Monday, Apr. 11, 1988

Panama The General Strikes Back

By John Greenwald

Every year around this time, the spring skies over Panama darken regularly with rumors of rain. A few drops usually fall, but the downpour that would ease the stifling 90 degrees heat never comes. To frustrated Panamanians, the weather this year provides a striking parallel to the political crisis that grips their country. Just as they long for rain, citizens yearn for the departure of General Manuel Antonio Noriega. But while Noriega faces a relentless combination of economic woes and widespread unrest, he still clings to power. Like the seemingly imminent rain, he stubbornly refuses to fall.

The general did far more than simply hang on last week. In a show of force, his troops manhandled selected opposition leaders and foreign journalists. Within days, a Washington-backed general strike began to crumble, easing the pressure on Noriega to leave and making it clear to all that he remained in charge. Conceded Elliott Abrams, Assistant Secretary of State for Inter- American Affairs and chief architect of the White House campaign to oust Noriega: "I guessed wrong. I thought he'd be gone by now."

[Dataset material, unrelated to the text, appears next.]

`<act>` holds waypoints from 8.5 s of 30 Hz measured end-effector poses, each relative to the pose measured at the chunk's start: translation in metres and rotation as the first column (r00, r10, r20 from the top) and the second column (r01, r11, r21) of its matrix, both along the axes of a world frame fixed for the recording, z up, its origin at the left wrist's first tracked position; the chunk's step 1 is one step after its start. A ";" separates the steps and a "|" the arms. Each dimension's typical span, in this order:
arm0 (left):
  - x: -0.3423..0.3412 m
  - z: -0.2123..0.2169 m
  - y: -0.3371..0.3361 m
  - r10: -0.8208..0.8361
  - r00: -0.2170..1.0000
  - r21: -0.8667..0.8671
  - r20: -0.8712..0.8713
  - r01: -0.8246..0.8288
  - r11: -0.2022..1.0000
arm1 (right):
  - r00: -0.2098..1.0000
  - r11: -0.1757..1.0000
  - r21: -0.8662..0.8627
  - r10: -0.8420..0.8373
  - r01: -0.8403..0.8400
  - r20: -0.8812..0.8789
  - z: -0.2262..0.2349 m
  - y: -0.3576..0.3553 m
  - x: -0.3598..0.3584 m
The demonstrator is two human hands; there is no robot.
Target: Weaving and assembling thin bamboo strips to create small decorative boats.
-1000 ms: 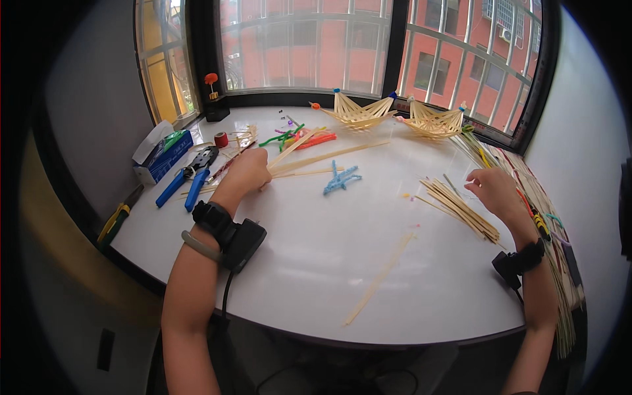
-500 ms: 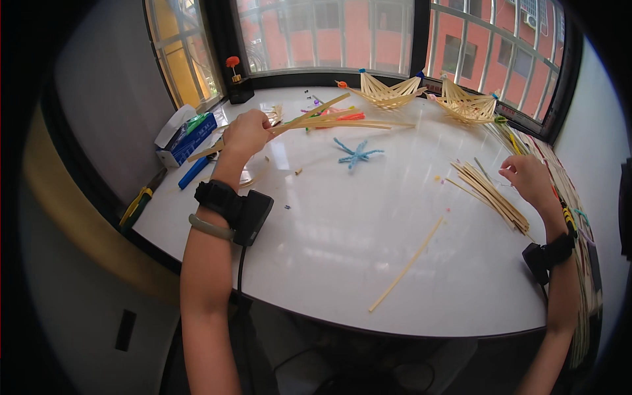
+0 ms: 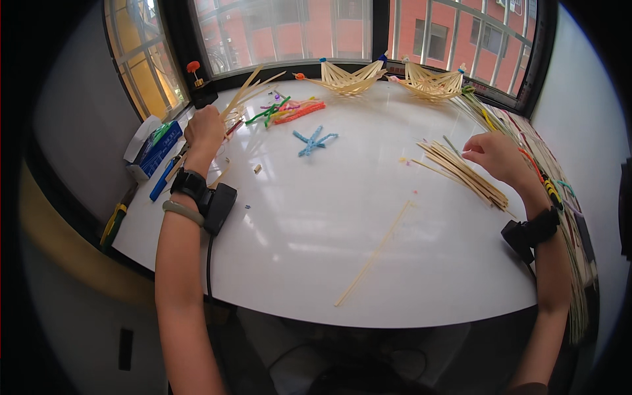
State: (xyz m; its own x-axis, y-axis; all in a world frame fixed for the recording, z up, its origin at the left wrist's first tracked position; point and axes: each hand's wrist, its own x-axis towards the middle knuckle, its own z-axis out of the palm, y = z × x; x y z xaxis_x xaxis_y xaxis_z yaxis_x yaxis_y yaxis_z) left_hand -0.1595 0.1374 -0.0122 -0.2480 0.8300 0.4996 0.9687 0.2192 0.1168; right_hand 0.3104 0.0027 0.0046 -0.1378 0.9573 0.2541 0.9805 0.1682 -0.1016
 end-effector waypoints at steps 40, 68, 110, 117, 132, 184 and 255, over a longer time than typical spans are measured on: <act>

As tensions mounted, White House Spokesman Marlin Fitzwater implied that the U.S. was reviewing its military options to oust Noriega. Washington announced it would dispatch 1,300 additional troops to Panama this week to bolster security for American facilities and citizens along the Panama Canal. The force will complement a 10,000-troop garrison stationed at U.S. Southern Command headquarters in Panama. But Wayne Smith, a U.S. diplomat in Latin America from 1979 to 1982 and now a senior fellow at the Johns Hopkins University School of Advanced International Studies, warned against using U.S. force to topple the general. Said he: "I can't think of anything more counterproductive than an American intervention in Panama."

Noriega showed his defiance throughout the week. Hours after his troops arrested and beat protesters at a Panama City rally, soldiers and police burst into the lobby of the Marriott Caesar Park Hotel and seized 20 opposition leaders, who had scheduled a news conference, and twelve foreign journalists, including five Americans. Many were beaten as they were led away. Ignoring Roman Catholic Church leaders who urged him to resign, Noriega later told a conference of delegates from Latin American and Caribbean countries that he and the region were victims of U.S. aggression.

Panama's three largest supermarket chains helped Noriega's cause by bowing to government pressure and reopening stores that had been shut for ten days by the general strike. Meanwhile, several U.S. companies, including Texaco and Eastern Air Lines, paid nearly $3 million in taxes and fees to Panama's cash- starved treasury. The firms said the payments were part of the normal course of business. The money temporarily relieved a financial squeeze that had grown severe since Washington froze some $50 million in Panamanian funds in the U.S last month. To prevent companies from easing Noriega's fiscal woes any further, the Administration belatedly asked U.S. firms to put future payments into an escrow account.

Administration officials now fear that what they expected to be a textbook study in swiftly dislodging a tyrant will turn into a bloody, drawn-out struggle. "The assumption was that despite all his defects, he cared about the welfare of Panama," says a State Department official. "Well, Noriega cares exclusively about Noriega, and he will use every means at his disposal to hold on."

Though Noriega quelled a mutiny within the 16,000-member Panama Defense Forces last month, U.S. policymakers wistfully hope that some of the general's comrades will try again. "Only Noriega's guys can quickly put things right," says a U.S. official. Waiting for another coup, however, may prove to be just as frustrating as waiting for those April showers.